Un carré violet, un geste à l'intérieur. C'est tout. Ce document explique comment l'utiliser, où, et surtout : comment ne pas le casser.
- Version
- 1.0
- Couleur
- #7033FF
- Format
- SVG · PNG
Un paraphe dans un carré.
Bloopi gère des baux, des mandats, des paiements — des engagements qui se signent. Le mark reprend ce geste : un trait fluide, posé, qui se termine net. Pas de maison, pas de toit, pas de clé. Juste une signature.
Quatre versions, une seule marque.
Choisir selon le fond. Sur fond clair : primary. Sur violet : inverted. En une seule couleur (impression mono, deboss, gravure) : mono. En version « light » sans le carré (très petit ou très chargé) : bare.
Mark + nom : horizontal et vertical.
Pour les en-têtes, signatures email, supports imprimés. La hauteur du mark = hauteur de la x-height + ascender du wordmark. Espacement fixe : 20px entre mark et wordmark à 80px de mark.
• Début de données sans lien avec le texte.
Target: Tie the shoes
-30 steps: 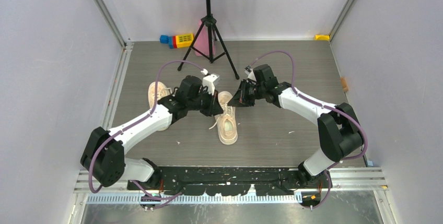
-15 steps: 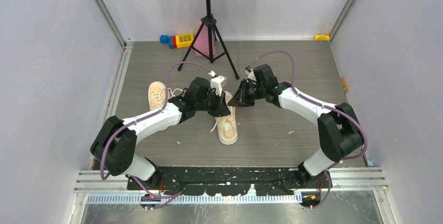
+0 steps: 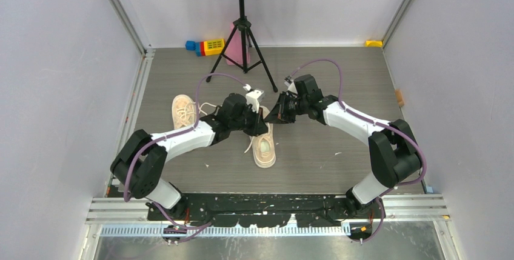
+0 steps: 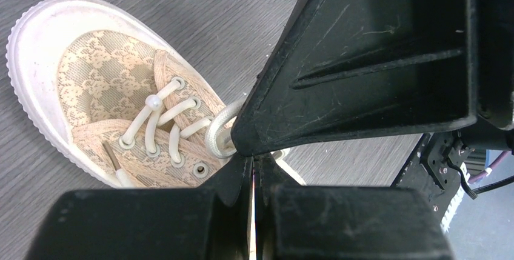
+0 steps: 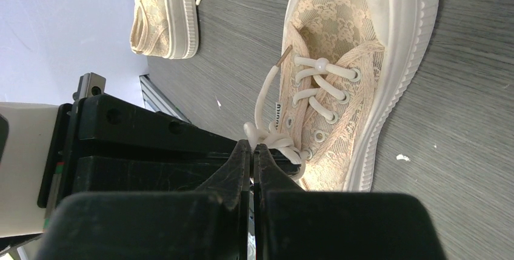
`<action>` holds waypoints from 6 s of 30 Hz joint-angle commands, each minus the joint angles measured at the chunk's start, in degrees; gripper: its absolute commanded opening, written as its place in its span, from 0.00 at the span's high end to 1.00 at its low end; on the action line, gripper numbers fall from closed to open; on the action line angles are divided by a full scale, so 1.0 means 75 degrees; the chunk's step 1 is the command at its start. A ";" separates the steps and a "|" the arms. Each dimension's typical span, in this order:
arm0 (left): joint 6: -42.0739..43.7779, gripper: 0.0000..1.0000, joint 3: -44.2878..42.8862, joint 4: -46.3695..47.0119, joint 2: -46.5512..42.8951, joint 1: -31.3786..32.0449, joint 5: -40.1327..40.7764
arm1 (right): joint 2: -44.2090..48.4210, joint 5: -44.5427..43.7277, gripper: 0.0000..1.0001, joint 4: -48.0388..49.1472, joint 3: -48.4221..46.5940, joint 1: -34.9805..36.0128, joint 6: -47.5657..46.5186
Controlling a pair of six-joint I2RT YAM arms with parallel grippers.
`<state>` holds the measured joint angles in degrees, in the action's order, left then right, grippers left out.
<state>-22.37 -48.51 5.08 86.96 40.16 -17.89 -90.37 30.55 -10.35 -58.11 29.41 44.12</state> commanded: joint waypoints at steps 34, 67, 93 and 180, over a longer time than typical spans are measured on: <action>-0.0561 1.00 0.0682 0.2069 0.1052 -0.0278 -0.1856 | 0.0561 -0.1501 0.85 0.0033 0.0254 -0.0019 0.0948; -0.0643 1.00 0.0421 0.1573 0.1099 -0.0274 -0.2371 | -0.0080 -0.1523 1.00 -0.1079 -0.1189 -0.0025 0.0238; -0.1945 1.00 0.0659 0.3572 0.1845 -0.0640 -0.2772 | 0.1192 -0.1852 0.50 -0.1234 0.0332 -0.0686 0.0058; -0.0193 0.65 0.0579 -0.0394 -0.0885 -0.0703 -0.1221 | 0.0632 0.0045 1.00 0.2256 0.2199 -0.0397 0.1761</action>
<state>-30.17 -40.82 15.33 85.56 34.85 -32.08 -88.12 31.86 10.48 -38.63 25.96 61.08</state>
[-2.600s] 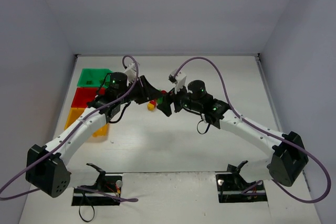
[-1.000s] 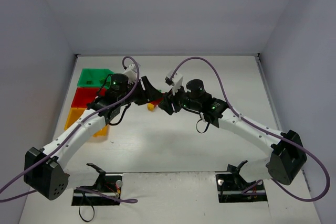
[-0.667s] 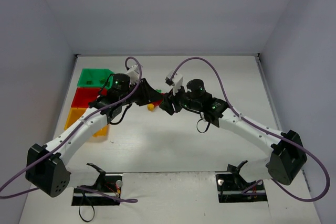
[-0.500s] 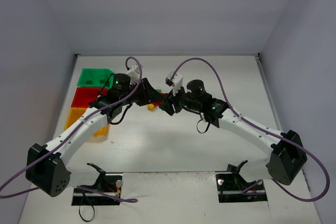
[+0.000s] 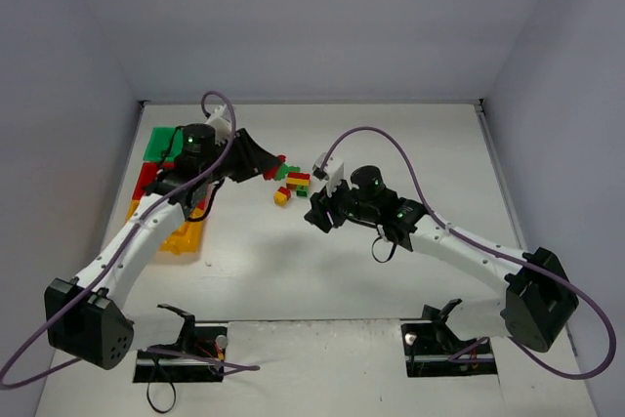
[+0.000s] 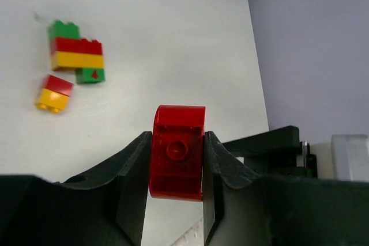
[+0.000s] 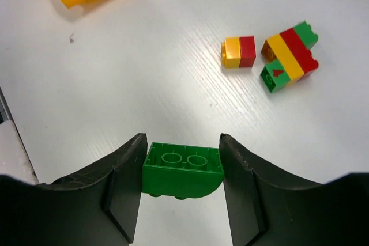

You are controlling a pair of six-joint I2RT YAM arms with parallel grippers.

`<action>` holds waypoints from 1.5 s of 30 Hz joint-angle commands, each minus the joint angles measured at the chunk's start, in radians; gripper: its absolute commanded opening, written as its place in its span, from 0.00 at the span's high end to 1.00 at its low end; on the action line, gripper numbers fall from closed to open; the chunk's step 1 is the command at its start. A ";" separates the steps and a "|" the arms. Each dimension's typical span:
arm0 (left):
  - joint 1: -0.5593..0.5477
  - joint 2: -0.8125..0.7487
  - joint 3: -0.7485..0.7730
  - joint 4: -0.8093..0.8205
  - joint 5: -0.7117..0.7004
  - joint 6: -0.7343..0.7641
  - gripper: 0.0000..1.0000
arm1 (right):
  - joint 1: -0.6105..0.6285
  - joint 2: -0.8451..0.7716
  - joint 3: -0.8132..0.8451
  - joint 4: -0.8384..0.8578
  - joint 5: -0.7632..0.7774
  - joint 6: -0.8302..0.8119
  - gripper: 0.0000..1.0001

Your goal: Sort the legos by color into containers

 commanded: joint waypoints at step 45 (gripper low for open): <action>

Du favicon 16px à l'icône 1024px.
Le mark est dessiné pour rester net à toutes les échelles. Taille minimum : 16px en favicon, 24px en interface. En-dessous, utiliser mark-bare.
Une seule, et c'est elle.
Le mark n'a qu'une couleur : #7033FF. Pas de gradient. Pas de variation. Si le contexte ne permet pas le violet, passer en monochrome avec la couleur du texte ambiant — jamais inventer une autre teinte.
Laissez-le respirer.
Zone de réserve autour du mark : minimum ¼ de sa hauteur. Aucun élément, texte ou bord ne doit empiéter dessus.
Sept choses à ne jamais faire.
Le mark est simple ; c'est ce qui le rend reconnaissable. Le casser, c'est perdre la marque.
Tout est dans /branding.
SVG pour le web et l'impression vectorielle ; PNG aux tailles standards pour les contextes raster.